*Materials provided*.
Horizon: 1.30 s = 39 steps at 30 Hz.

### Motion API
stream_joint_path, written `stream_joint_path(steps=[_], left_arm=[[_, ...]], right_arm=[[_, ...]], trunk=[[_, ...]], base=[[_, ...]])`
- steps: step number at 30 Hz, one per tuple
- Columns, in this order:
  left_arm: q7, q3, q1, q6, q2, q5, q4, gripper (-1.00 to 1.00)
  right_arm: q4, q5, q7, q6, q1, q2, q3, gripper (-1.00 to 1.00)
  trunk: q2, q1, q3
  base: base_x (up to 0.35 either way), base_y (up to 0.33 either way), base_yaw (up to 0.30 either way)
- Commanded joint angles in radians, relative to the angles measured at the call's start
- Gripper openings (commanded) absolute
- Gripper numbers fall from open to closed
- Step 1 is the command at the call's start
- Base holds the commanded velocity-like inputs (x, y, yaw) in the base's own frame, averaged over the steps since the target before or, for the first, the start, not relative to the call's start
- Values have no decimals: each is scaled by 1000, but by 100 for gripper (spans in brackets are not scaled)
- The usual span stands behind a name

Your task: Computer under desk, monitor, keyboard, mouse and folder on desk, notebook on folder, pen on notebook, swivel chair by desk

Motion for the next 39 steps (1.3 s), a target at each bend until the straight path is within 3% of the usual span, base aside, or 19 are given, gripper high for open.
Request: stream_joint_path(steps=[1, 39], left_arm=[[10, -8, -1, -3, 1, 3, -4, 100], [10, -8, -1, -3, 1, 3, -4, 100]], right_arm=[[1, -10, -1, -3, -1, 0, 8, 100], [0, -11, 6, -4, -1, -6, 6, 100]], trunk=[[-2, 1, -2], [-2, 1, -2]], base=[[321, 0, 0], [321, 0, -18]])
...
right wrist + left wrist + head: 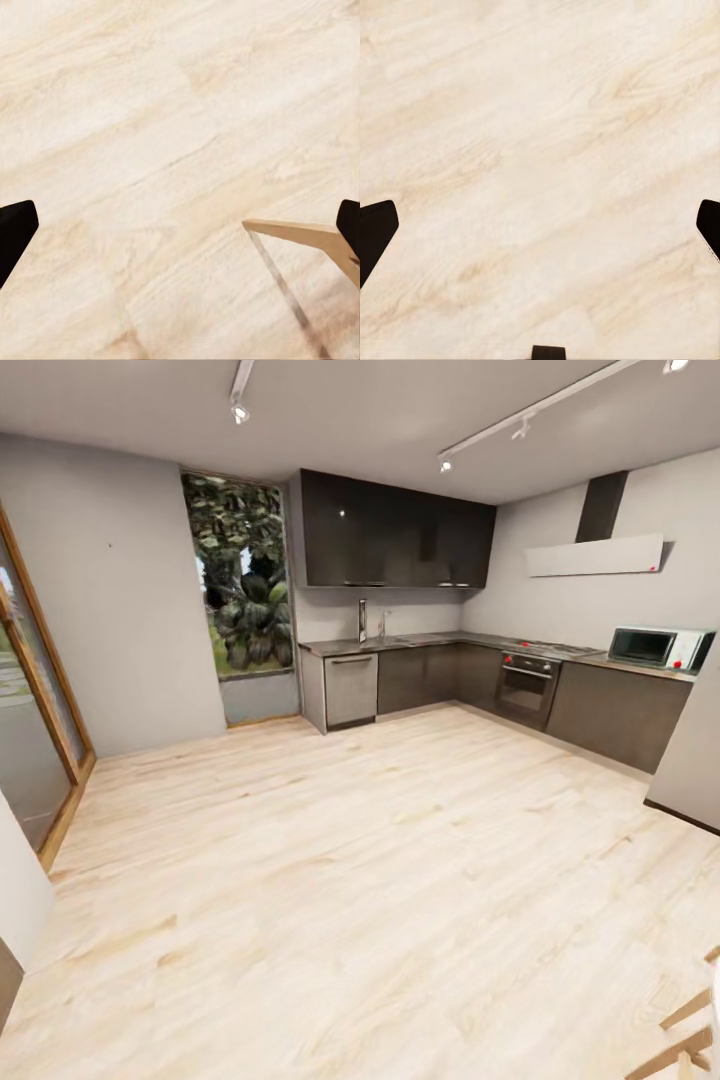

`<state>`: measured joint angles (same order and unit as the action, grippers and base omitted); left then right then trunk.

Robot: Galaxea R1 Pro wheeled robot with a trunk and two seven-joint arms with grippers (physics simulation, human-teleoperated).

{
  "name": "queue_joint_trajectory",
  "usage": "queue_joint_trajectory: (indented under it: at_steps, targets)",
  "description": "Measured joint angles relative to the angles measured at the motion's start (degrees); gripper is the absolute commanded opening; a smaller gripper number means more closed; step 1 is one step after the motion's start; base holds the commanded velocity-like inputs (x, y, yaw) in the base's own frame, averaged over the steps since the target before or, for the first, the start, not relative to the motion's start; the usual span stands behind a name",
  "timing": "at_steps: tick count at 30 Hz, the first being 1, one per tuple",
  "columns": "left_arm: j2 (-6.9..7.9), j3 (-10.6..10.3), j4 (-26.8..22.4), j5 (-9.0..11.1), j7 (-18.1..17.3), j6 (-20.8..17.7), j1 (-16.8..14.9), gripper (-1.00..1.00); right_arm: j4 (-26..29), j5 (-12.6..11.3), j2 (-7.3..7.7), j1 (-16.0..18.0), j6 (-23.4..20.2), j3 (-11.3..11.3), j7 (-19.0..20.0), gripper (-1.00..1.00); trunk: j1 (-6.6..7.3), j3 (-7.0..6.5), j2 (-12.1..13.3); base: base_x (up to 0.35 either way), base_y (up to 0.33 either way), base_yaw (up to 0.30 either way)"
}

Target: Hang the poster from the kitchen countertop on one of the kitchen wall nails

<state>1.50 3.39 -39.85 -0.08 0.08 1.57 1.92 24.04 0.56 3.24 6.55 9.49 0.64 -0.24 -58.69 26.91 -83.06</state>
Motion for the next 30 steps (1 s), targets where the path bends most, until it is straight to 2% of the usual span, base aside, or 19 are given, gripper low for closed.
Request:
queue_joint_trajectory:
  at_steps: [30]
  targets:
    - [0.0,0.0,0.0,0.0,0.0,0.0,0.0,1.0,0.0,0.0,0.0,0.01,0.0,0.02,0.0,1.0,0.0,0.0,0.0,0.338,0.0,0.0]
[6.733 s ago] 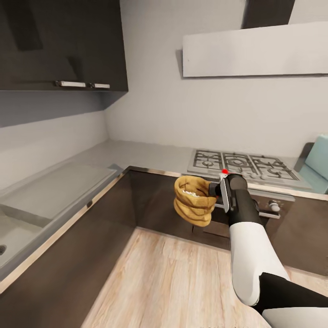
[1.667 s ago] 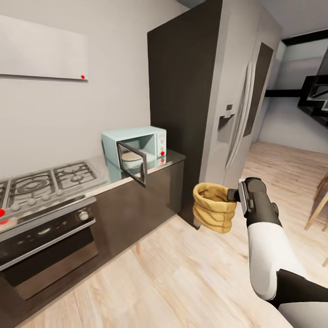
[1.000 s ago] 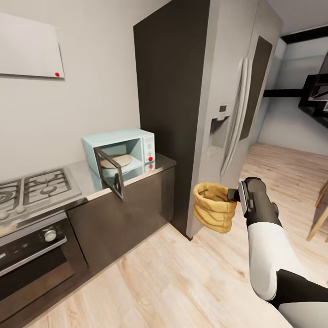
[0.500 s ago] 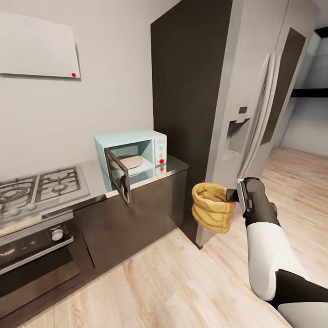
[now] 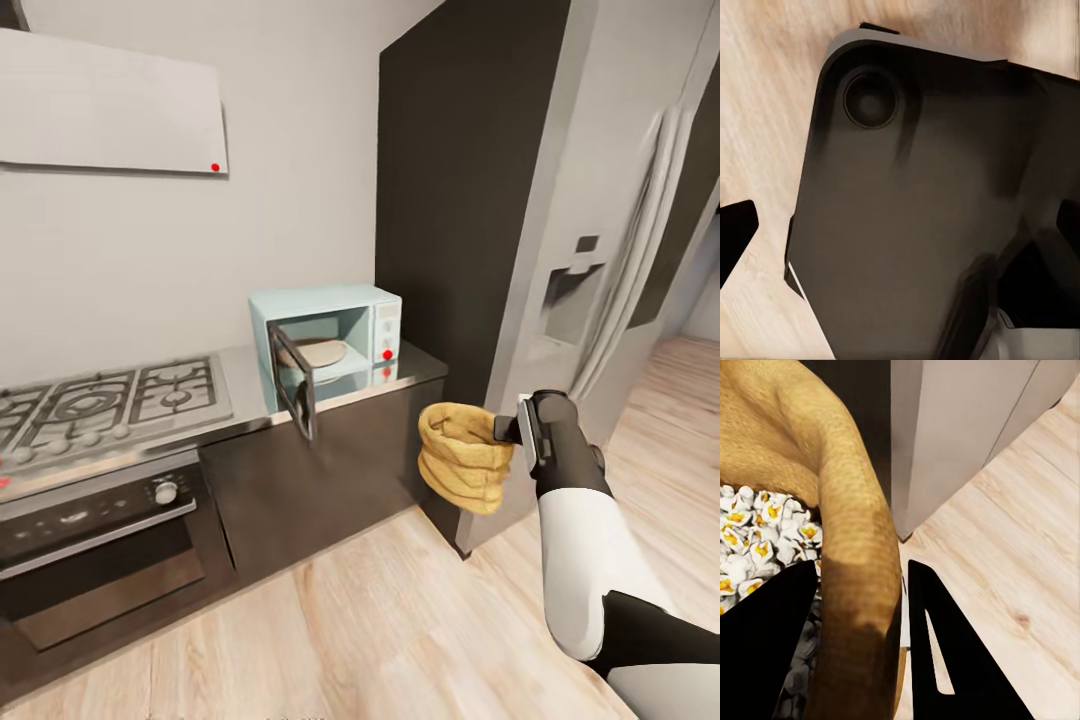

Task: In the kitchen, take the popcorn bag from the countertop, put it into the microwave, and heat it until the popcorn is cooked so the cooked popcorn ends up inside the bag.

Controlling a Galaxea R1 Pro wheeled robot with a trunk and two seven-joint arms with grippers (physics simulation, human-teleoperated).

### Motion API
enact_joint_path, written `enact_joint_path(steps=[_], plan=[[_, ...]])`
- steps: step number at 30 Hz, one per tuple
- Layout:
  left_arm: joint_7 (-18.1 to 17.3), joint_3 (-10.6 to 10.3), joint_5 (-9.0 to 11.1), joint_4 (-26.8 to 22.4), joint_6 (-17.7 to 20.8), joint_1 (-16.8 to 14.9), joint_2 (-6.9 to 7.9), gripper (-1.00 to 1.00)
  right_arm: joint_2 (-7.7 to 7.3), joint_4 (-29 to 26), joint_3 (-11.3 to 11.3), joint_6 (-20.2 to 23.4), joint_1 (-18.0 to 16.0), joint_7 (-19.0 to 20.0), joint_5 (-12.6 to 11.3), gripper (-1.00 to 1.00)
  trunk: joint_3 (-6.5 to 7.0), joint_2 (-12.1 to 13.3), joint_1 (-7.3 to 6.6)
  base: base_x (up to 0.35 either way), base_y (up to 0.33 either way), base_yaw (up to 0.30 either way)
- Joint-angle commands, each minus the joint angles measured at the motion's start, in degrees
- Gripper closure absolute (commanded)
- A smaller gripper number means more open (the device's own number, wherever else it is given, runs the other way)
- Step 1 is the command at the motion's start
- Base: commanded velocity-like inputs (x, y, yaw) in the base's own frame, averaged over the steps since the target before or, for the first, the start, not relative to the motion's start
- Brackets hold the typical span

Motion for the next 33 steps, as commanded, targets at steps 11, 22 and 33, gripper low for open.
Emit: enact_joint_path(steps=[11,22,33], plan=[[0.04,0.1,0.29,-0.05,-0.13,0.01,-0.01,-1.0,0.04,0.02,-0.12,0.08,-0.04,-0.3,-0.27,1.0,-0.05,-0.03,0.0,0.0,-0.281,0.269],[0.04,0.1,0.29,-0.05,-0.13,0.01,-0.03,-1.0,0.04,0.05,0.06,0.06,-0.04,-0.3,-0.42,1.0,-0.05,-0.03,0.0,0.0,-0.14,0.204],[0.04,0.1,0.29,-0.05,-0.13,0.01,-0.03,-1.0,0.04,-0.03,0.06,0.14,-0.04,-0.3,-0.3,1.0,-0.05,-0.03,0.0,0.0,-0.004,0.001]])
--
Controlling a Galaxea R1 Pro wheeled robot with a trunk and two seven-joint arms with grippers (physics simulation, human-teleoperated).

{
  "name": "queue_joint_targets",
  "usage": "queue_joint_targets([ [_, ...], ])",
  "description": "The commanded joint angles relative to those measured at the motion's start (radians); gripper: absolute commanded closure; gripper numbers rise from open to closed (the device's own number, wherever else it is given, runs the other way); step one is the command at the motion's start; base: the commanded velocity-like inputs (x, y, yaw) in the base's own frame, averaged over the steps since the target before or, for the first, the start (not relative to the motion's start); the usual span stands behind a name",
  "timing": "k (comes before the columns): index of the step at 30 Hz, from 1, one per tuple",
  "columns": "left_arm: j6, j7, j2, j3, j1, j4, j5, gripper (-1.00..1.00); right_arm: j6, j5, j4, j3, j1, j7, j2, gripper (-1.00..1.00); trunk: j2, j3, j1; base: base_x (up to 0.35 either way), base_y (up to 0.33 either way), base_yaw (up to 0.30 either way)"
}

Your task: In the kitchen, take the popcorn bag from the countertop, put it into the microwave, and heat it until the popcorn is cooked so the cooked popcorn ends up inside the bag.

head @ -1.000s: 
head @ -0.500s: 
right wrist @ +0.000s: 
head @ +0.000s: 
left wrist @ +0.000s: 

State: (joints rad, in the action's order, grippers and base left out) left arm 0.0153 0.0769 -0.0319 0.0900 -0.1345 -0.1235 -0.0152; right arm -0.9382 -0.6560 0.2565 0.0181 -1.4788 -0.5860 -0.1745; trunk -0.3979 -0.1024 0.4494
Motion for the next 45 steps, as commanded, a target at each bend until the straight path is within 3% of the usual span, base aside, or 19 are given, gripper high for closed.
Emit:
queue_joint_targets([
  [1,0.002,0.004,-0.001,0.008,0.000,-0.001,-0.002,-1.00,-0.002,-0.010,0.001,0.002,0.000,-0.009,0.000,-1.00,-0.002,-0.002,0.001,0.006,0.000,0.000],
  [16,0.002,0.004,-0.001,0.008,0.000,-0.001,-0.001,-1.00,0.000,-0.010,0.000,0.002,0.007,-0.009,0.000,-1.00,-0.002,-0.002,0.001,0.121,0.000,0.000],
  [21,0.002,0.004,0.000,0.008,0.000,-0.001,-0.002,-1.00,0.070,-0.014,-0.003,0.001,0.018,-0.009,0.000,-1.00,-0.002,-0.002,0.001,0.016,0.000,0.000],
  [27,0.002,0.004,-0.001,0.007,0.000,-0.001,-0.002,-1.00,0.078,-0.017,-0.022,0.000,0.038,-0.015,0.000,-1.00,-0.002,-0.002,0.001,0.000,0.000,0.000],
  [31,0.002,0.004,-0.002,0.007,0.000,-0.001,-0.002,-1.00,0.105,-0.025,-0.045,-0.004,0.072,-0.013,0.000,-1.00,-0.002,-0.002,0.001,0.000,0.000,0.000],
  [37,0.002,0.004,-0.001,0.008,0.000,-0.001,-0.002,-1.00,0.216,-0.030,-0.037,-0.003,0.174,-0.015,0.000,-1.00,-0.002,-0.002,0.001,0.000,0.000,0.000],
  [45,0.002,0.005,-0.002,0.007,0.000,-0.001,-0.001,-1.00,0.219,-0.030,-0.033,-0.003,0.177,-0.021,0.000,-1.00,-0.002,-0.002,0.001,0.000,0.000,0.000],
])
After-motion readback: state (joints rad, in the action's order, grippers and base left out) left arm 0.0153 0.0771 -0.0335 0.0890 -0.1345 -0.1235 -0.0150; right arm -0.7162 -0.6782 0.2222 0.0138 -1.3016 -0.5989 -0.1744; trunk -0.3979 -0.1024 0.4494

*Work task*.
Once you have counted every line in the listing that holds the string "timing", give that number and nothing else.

*Written reply*.
2